**Requirement**: Every line in the material below that includes "camera" should be copied.

**Dataset records**:
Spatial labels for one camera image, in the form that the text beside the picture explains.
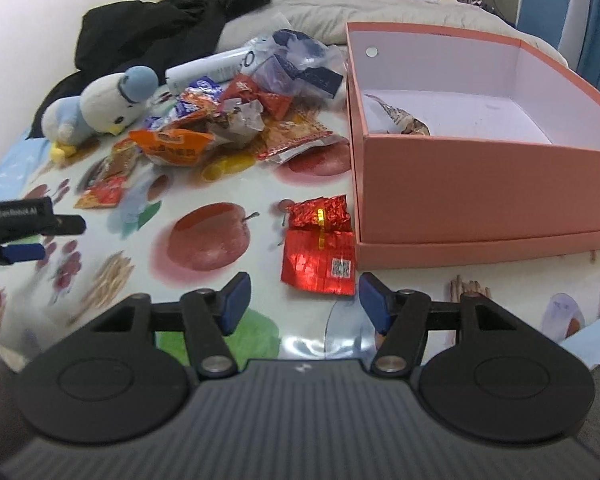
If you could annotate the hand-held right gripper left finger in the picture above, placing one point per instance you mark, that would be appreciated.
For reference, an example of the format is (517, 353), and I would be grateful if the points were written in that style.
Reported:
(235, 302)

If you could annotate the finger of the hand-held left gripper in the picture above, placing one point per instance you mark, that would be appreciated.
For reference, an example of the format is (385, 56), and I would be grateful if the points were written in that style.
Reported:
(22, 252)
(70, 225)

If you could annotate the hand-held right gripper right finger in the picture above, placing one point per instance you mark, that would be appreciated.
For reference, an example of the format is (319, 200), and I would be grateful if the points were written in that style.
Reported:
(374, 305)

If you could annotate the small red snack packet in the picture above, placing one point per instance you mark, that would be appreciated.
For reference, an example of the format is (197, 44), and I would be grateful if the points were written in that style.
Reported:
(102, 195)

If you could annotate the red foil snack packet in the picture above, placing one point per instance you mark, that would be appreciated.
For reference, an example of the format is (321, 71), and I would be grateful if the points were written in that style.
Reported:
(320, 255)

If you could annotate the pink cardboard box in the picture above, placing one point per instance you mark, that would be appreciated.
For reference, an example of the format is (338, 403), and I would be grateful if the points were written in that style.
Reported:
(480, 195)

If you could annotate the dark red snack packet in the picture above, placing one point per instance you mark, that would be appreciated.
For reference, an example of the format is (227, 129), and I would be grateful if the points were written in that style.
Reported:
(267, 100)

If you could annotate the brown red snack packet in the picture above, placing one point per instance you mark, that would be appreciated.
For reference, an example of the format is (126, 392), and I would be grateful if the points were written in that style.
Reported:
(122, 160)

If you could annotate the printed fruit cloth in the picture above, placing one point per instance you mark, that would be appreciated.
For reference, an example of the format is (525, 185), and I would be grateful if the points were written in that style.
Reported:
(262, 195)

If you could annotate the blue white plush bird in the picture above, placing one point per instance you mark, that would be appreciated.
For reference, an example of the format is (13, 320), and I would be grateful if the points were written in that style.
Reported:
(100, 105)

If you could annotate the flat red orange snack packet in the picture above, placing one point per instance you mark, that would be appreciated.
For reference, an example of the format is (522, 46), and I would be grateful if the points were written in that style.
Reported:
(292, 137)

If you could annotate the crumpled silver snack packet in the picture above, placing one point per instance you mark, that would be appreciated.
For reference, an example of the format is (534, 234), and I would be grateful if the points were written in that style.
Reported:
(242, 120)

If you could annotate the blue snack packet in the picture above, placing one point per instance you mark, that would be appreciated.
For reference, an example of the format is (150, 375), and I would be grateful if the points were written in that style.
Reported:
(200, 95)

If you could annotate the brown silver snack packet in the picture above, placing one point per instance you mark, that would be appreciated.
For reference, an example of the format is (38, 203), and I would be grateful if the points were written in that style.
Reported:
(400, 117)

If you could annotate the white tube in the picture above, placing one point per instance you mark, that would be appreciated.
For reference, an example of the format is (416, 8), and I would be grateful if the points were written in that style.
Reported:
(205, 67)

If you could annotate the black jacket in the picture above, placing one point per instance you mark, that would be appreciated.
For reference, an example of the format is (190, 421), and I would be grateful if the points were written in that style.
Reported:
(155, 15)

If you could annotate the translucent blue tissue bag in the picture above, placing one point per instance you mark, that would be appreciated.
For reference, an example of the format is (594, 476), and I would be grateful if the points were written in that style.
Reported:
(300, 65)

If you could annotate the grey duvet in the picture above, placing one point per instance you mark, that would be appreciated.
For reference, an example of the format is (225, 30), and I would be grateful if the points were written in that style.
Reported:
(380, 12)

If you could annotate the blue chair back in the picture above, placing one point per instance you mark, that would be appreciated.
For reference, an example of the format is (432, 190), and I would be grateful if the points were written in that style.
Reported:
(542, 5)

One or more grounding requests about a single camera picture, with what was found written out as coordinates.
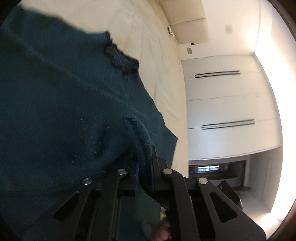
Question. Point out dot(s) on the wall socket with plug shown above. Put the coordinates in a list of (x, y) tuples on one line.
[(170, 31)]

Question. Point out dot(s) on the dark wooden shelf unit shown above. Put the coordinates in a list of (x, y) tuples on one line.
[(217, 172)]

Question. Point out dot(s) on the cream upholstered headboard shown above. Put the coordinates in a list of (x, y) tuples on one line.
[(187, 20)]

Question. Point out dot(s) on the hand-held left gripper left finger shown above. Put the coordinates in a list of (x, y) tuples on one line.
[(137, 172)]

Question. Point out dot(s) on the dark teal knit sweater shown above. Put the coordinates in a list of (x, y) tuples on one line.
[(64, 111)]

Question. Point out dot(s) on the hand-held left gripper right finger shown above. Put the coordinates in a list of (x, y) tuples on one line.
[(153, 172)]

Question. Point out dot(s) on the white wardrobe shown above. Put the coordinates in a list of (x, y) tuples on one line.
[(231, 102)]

**Solution below**:
Spatial labels for one camera image, in the form that the text beside the picture explains.
One or more grounding requests about a single camera picture, with what was found written out as coordinates.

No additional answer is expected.